▶ ACTIVITY:
Check each line below for the word "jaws" and give the number of lines that have it, nothing more.

*** Opening of AVAILABLE DATA ***

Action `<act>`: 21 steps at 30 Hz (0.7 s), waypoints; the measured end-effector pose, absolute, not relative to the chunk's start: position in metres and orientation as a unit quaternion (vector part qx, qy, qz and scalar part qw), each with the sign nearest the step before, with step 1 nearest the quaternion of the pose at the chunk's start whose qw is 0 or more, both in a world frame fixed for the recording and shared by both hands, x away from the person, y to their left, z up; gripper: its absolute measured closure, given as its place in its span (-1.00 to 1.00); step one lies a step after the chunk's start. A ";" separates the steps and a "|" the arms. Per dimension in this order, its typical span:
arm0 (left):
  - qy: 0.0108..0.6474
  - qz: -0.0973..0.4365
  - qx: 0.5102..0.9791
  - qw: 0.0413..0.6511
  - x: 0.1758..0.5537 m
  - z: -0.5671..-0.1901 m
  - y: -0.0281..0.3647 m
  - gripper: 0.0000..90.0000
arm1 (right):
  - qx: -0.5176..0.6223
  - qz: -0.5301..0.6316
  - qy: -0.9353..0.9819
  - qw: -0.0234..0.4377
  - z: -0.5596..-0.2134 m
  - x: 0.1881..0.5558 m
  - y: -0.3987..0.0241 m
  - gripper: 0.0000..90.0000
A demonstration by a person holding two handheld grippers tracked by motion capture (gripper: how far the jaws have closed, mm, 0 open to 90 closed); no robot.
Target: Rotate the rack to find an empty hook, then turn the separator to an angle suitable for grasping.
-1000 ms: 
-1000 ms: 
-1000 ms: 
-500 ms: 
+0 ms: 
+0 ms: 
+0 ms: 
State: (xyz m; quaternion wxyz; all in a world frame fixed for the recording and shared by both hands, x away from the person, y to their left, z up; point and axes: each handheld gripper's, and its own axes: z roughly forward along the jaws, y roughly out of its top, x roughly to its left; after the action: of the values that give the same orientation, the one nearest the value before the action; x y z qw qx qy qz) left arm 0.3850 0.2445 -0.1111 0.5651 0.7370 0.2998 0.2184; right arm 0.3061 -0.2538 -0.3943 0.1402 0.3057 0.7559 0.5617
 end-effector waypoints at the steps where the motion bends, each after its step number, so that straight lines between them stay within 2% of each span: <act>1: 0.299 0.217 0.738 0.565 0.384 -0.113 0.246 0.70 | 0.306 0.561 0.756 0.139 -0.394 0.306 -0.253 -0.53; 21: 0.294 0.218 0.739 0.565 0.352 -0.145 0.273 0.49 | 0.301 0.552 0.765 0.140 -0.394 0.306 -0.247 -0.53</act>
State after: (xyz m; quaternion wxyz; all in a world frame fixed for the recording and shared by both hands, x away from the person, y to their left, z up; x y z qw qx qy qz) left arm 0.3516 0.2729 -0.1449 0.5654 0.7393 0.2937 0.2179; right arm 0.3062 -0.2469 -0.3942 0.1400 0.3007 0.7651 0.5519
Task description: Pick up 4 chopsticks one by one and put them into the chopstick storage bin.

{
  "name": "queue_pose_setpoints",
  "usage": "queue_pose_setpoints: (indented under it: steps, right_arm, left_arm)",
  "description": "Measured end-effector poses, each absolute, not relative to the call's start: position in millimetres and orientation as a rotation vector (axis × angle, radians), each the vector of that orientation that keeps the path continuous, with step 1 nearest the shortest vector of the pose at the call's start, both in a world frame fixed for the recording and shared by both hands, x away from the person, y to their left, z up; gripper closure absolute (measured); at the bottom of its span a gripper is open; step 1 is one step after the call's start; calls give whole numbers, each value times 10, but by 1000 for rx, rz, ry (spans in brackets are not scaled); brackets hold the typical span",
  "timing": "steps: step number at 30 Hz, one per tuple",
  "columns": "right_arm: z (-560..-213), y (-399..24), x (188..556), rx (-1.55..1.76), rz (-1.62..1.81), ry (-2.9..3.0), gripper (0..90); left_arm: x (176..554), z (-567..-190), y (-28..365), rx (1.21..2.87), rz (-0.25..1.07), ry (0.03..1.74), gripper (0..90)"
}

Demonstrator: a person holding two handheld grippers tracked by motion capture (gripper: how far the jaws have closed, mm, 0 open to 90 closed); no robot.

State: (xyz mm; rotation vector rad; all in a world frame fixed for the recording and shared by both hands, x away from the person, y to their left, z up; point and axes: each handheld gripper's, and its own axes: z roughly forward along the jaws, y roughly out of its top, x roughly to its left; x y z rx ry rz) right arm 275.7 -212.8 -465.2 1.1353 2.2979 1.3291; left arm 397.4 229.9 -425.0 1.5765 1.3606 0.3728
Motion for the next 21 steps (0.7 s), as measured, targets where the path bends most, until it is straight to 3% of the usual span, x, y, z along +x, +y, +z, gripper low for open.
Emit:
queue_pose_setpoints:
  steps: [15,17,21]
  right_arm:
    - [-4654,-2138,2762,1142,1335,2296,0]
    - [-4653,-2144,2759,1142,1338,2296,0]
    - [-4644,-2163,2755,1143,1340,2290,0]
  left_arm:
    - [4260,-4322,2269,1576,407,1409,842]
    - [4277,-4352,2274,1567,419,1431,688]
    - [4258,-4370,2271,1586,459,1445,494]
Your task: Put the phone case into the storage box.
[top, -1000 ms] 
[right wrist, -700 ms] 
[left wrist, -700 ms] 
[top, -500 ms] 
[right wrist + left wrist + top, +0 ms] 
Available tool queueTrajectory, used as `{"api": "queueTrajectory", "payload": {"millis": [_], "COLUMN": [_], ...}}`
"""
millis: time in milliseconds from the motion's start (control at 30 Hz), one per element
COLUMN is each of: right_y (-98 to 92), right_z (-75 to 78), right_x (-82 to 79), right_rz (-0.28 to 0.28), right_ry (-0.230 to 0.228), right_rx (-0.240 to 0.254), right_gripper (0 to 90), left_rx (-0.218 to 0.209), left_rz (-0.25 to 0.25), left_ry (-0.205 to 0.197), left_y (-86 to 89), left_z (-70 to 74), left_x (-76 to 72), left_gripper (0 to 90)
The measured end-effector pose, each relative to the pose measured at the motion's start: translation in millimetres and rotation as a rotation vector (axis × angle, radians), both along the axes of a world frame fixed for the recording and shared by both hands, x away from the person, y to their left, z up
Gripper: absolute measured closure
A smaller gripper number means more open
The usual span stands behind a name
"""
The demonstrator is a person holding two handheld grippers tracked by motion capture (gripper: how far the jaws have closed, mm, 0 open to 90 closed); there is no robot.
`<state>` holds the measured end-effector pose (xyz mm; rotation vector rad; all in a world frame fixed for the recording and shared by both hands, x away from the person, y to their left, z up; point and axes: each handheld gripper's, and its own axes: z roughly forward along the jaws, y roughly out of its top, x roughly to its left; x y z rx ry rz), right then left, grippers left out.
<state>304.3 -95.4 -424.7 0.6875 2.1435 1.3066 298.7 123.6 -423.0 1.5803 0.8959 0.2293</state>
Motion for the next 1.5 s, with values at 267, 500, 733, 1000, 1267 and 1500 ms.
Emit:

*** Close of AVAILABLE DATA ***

▶ WRITTEN ANSWER:
6